WHAT IS BEING ASKED: Your job with the data below is to output exactly the lines from the one holding "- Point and" down to the one holding "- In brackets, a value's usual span", both included, and no others.

++++++++++++++++++++

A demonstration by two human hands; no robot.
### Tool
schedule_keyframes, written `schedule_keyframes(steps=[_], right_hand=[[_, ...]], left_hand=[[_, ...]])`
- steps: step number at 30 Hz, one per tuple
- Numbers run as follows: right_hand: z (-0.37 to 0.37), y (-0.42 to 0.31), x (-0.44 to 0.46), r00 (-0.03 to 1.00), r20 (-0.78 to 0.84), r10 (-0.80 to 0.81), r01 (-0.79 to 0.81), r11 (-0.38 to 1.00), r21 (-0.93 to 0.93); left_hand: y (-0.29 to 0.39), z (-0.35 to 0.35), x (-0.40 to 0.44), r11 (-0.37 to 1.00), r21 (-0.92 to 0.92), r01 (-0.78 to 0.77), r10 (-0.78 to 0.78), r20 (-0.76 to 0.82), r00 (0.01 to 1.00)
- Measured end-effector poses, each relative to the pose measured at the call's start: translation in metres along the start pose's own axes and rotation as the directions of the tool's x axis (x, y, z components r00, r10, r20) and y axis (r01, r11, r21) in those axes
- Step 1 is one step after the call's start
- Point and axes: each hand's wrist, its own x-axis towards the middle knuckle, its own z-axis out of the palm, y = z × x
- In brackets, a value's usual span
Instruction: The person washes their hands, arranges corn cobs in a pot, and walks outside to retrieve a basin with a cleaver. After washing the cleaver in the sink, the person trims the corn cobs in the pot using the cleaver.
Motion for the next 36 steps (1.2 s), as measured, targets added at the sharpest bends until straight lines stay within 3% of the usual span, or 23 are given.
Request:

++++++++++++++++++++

EXERCISE SOLUTION:
- Point and axes: each hand's wrist, its own x-axis towards the middle knuckle, its own z-axis out of the palm, y = z × x
- In brackets, a value's usual span

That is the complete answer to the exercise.